Peter Bradford Rouch (born 22 April 1966) is a British Anglican priest. Since August 2024, he has been secretary general of The Mission to Seafarers. He was Archdeacon of Bournemouth in the Church of England's Diocese of Winchester from 2011 to 2020, and CEO of the Church Army from 2021 to 2024.

==Early life and education==
Rouch was born on 22 April 1966 in Rochester, Kent, England. He was educated at Sir Joseph Williamson's Mathematical School, an all-boys grammar school in Rochester. He studied zoology at Brasenose College, Oxford, graduating with a bachelor's degree in 1987. He worked for Barclays Bank, before training for ordination at Westcott House, Cambridge from 1996 to 1999. While at Westcott, he also studied theology at Peterhouse, Cambridge, graduating with a further bachelor's degree in 1998.

==Career==
===Ordained ministry===
Rouch was ordained in the Church of England as a deacon in 1999 and as a priest in 2000. He did his curacy at St John the Evangelist, East Dulwich in the Diocese of Southwark from 1999 to 2002. He was on the staff of St Stephen's House, Oxford as a junior research fellow from 2002 to 2004. During this time, he began studying for a PhD at the University of Manchester, which he completed in 2005 with a doctoral thesis titled "The Christian doctrine of time in negotiation with contemporary physics ". He was also chaplain to St John's College, Oxford for the 2003/2004 academic year.

Rouch returned to parish ministry and was Priest in charge of Miles Platting in the Diocese of Manchester from 2005 to 2011. This covered two parish's in a deprived are of inner-city Manchester. From 2007 to 2011, he was also an honorary research fellow at the University of Manchester. From 2011 to 2020, he was Archdeacon of Bournemouth in the Diocese of Winchester. He was elected to the General Synod of the Church of England in 2013.

In October 2020, Rouch left Winchester to join the staff at Church House, Westminster, working as principal external consultant for the "Transforming Effectiveness" programme.

Rouch has held permission to officiate in the Diocese of Sheffield since 2021 and the Diocese of London since 2025.

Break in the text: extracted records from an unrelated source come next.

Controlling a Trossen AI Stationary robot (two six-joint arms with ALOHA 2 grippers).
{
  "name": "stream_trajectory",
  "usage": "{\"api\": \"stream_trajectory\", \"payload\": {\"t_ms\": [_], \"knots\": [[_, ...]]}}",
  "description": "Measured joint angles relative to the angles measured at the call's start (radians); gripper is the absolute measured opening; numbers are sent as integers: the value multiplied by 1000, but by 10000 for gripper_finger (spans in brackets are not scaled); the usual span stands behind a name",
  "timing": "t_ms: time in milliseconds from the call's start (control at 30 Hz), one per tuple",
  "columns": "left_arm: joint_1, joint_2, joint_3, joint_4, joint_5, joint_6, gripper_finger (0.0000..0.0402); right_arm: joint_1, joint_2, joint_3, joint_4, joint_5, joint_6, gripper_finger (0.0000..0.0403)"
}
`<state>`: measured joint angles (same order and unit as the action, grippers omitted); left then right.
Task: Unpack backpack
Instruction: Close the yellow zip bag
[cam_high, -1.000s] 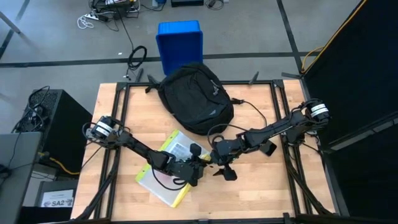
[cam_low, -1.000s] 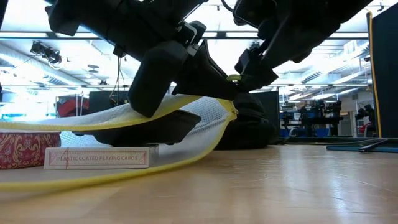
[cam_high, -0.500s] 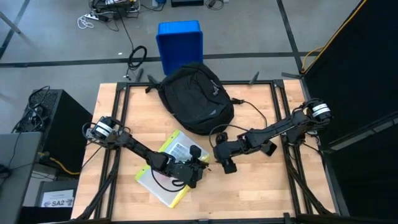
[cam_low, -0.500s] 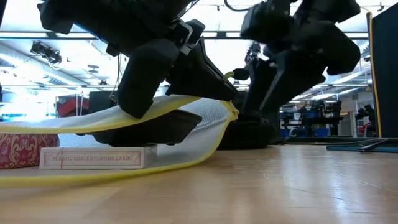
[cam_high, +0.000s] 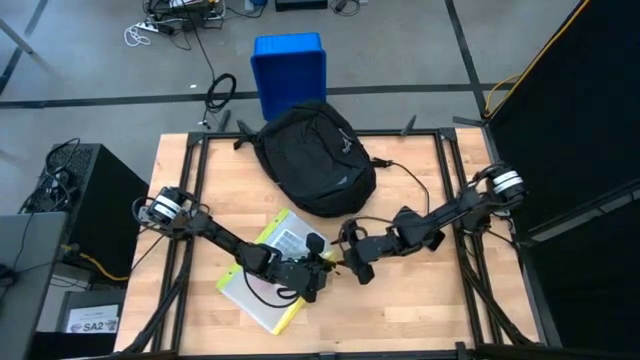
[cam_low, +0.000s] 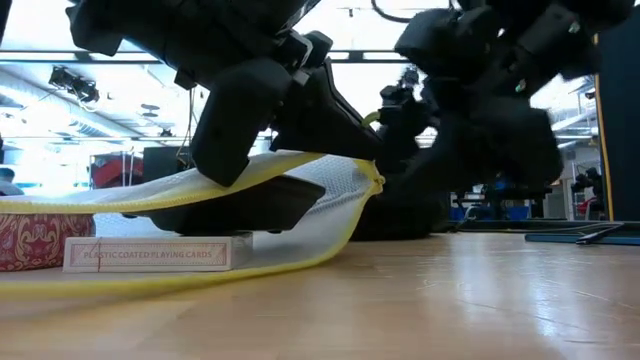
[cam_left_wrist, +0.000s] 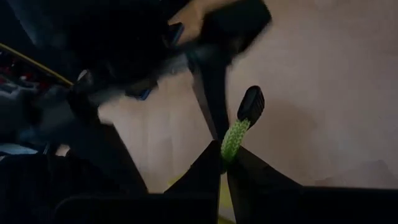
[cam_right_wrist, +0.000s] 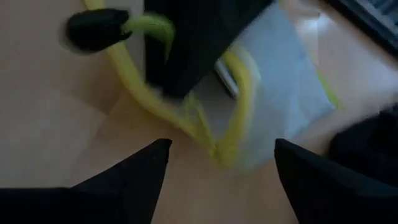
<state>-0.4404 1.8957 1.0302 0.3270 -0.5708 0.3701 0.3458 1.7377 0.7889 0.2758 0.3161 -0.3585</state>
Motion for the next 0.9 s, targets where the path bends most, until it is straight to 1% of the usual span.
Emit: {"api": "stream_trajectory", "payload": {"t_ms": [33,100,167,333,467,700,800,900], "knots": [[0,0,0,-1,7,0,0,0,29,9,3,10,-20,272],[0,0,0,-3,9,0,0,3,77,28,11,64,-48,271],[0,0,0,-6,10,-4,0,8,110,51,52,107,-70,266],[0,0,0,-12,11,-7,0,21,128,75,78,126,-108,232],[0,0,0,-14,11,-7,0,40,121,75,85,161,-115,193],[0,0,0,-15,11,-8,0,80,121,75,82,167,-111,117],[0,0,0,-15,11,-12,0,87,121,75,55,169,-110,73],[0,0,0,-16,16,-19,0,87,121,77,9,204,-77,19]]}}
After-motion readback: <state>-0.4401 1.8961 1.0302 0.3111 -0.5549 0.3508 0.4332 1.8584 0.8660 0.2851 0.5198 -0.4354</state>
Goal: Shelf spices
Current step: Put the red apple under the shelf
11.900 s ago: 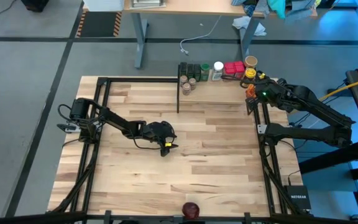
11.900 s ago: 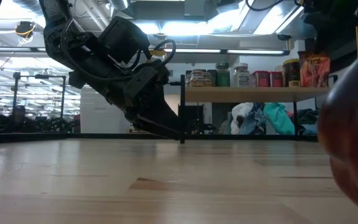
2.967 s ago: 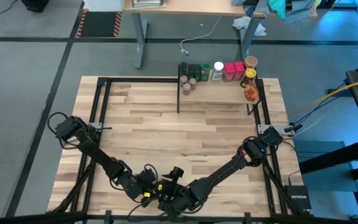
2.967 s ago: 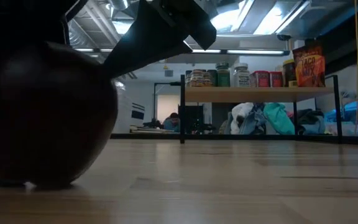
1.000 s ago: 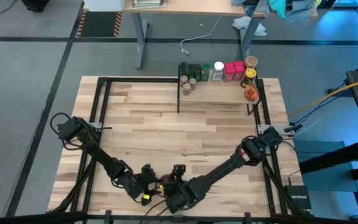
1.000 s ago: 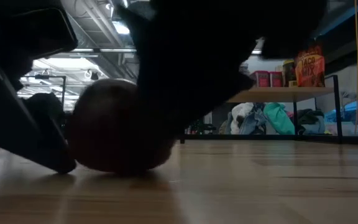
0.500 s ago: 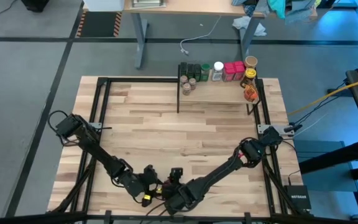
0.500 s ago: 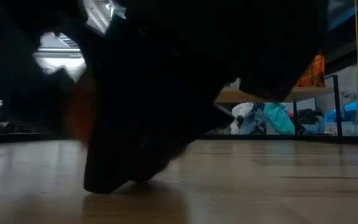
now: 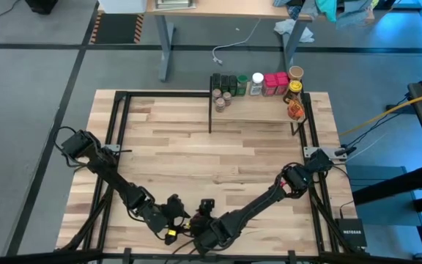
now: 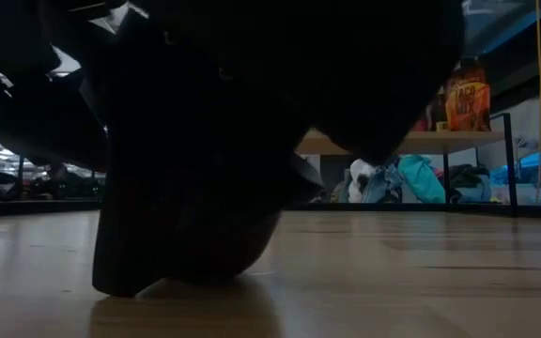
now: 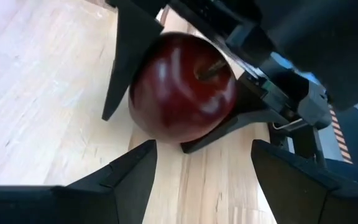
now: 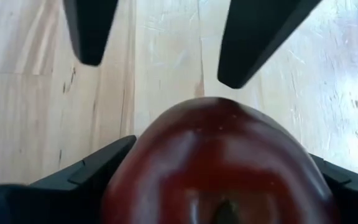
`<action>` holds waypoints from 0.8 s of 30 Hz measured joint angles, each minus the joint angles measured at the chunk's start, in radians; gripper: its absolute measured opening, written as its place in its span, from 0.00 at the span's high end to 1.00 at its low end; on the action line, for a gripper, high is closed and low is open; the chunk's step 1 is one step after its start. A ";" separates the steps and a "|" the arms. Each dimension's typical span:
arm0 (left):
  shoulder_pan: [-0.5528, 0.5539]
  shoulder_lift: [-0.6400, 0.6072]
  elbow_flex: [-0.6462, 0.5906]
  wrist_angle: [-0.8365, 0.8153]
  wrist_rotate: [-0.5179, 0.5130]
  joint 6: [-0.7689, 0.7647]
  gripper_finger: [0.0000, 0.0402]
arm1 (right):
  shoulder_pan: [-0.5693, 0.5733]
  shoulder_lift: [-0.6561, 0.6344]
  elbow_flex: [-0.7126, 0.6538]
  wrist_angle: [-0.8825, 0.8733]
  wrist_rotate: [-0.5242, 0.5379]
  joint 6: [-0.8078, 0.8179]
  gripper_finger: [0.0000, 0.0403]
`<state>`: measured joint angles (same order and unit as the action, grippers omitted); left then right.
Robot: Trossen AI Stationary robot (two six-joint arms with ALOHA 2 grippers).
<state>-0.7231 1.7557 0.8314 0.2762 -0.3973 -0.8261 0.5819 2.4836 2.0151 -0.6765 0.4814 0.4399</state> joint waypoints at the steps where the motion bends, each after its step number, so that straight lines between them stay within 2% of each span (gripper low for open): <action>1: 0.000 0.000 0.000 -0.004 0.000 0.000 0.36 | 0.000 0.000 0.000 0.000 0.006 0.000 0.17; 10: -0.009 -0.002 0.000 -0.005 0.002 0.000 0.36 | 0.008 -0.058 -0.002 -0.024 0.057 -0.003 0.17; 24: -0.022 -0.003 0.000 -0.008 0.009 -0.003 0.36 | -0.001 -0.059 -0.002 -0.019 0.046 0.034 0.17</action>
<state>-0.7455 1.7531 0.8318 0.2680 -0.3888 -0.8293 0.5809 2.4245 2.0132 -0.6956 0.5276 0.4742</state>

===Outside the Church of England===
Since May 2021, he has been Chief Executive of the Church Army, an evangelistic and mission community associated with the Church of England. In February 2024, it was announced that he would be the next secretary general of The Mission to Seafarers. He took up the post on 1 August 2024.

==Personal life==
In 1994, Rouch married Tracey. They have two daughters.